Segment Start: Given entries

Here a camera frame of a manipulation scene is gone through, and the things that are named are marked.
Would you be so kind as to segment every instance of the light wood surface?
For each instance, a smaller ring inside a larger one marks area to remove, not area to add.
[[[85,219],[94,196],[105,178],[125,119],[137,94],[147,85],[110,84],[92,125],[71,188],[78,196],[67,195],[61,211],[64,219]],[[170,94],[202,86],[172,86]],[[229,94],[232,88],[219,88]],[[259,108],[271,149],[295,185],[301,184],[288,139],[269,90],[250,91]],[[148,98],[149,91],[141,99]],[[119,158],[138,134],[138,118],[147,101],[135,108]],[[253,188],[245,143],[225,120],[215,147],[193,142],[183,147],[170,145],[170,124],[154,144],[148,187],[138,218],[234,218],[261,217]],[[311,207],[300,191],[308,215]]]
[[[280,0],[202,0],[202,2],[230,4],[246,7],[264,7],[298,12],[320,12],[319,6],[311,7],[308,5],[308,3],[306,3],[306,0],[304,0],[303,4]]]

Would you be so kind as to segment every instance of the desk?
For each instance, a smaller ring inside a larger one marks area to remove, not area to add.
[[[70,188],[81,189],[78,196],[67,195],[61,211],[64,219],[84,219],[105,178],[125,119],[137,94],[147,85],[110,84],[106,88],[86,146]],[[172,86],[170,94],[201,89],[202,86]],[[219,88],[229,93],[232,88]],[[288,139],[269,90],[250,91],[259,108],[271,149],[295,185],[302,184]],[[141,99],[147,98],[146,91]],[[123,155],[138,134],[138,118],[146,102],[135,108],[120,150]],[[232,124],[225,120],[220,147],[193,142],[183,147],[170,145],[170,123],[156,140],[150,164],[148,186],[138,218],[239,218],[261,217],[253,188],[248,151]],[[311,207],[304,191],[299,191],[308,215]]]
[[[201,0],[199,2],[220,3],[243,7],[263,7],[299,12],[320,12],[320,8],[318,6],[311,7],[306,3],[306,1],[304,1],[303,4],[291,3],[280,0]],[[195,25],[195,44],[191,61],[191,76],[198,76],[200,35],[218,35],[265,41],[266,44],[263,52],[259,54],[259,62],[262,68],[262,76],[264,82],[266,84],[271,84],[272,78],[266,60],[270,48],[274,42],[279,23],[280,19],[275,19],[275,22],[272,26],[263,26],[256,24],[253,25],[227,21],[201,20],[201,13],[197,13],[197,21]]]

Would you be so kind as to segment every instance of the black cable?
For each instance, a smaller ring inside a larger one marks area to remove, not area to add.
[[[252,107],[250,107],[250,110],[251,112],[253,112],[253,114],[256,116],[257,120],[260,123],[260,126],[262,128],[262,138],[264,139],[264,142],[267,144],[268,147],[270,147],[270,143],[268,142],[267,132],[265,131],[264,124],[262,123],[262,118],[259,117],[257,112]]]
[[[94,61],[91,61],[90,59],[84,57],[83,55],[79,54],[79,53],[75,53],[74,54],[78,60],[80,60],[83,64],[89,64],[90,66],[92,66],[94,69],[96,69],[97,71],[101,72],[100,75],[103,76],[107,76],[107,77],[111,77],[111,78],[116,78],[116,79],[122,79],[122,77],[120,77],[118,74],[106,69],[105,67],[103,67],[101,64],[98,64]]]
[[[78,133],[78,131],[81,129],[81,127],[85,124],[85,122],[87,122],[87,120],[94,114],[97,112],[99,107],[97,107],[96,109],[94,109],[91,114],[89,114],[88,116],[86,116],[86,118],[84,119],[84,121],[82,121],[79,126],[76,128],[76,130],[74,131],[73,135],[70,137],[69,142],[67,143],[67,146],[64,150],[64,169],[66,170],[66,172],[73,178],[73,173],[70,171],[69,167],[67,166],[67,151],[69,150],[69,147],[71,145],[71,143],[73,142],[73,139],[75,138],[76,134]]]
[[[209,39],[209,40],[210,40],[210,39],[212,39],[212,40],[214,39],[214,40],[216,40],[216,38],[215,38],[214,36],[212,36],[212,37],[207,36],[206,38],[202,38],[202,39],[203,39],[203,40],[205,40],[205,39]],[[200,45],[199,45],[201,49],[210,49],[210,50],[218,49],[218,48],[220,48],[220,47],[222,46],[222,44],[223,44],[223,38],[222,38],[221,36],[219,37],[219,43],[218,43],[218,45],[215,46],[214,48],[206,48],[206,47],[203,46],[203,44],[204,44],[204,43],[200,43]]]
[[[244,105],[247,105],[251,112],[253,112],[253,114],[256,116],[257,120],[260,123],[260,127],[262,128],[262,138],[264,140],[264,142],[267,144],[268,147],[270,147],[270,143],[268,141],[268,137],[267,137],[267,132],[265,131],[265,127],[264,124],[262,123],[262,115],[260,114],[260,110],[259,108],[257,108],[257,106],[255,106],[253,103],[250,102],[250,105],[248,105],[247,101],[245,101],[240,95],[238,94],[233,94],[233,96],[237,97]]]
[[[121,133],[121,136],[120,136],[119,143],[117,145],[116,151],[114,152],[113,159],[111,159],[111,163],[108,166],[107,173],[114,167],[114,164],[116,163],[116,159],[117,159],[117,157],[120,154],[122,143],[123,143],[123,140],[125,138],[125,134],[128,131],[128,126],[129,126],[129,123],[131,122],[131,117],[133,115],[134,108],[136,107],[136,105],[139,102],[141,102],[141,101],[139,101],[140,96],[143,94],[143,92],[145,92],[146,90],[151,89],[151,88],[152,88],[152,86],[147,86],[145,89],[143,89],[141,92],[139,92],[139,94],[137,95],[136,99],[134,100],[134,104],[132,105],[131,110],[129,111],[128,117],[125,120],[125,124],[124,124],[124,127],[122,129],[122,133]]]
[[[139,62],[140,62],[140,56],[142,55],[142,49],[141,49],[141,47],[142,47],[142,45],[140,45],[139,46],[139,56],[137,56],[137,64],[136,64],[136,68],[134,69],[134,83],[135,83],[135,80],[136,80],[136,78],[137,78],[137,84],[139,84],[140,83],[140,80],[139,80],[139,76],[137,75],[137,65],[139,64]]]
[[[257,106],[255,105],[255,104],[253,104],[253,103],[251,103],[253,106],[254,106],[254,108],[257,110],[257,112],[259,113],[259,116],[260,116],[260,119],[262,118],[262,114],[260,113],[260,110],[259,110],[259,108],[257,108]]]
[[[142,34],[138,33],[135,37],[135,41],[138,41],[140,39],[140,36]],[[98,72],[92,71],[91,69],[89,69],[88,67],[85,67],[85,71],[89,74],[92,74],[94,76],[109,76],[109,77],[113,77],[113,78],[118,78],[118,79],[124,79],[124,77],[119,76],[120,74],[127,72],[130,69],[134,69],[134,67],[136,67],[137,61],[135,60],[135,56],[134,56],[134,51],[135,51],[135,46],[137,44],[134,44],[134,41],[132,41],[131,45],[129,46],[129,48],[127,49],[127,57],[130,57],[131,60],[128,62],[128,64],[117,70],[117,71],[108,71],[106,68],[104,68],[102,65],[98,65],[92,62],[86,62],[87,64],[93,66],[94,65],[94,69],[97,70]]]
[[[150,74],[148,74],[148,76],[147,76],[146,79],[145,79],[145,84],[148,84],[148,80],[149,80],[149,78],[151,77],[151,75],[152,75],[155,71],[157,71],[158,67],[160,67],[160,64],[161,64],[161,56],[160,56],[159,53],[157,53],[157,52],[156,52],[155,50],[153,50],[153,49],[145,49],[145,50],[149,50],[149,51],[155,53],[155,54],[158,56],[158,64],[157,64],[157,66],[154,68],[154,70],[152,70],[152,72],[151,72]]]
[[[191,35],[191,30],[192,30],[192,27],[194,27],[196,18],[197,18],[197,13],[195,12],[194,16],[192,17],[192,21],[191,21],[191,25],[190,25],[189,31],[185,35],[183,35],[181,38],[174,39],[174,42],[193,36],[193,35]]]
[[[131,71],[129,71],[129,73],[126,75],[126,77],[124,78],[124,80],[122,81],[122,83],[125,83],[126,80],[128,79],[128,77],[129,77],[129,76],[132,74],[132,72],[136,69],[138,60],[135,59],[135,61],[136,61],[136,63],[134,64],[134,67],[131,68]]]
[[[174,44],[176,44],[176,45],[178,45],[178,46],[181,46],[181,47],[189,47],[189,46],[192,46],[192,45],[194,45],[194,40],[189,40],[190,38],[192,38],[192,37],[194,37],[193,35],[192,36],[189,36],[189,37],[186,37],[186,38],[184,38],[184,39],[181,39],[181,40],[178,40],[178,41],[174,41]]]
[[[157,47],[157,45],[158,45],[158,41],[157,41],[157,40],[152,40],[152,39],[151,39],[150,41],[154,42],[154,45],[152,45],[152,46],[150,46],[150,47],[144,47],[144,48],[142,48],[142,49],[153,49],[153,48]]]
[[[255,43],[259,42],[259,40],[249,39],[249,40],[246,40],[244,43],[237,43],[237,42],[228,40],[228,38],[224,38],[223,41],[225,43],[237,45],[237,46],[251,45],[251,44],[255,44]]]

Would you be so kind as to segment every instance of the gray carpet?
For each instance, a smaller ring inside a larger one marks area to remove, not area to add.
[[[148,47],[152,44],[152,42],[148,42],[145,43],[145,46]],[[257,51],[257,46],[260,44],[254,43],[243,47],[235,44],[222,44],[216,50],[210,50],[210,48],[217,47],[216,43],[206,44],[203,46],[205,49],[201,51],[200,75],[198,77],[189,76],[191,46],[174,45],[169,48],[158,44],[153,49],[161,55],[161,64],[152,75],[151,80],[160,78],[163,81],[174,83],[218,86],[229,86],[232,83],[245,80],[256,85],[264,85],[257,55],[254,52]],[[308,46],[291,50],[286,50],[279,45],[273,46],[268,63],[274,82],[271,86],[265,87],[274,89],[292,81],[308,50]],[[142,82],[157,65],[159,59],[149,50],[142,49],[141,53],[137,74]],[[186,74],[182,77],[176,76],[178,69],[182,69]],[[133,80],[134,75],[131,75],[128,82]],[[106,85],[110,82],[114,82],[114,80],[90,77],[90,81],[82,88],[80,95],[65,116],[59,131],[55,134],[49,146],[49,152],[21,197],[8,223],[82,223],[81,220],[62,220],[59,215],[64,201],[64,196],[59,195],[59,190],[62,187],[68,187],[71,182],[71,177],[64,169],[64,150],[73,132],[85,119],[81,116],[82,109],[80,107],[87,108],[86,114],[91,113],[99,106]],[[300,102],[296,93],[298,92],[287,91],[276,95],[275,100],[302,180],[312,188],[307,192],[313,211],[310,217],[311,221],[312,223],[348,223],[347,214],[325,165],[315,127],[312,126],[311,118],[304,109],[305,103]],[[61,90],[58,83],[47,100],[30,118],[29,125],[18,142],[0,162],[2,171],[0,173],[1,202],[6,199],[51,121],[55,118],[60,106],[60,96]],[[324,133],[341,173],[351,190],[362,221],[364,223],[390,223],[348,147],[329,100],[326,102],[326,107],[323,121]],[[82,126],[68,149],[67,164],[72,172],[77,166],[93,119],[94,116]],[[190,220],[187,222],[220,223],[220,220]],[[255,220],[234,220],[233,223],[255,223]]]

Segment End: Given entries

# Work instruction
Repeat, exactly and only, the lines from the beginning of the material through the line that contains "light wood surface?".

# Answer to this problem
Here a camera frame of a manipulation scene is gone through, and the things that are named are marked.
Would you be so kind as to segment every instance of the light wood surface?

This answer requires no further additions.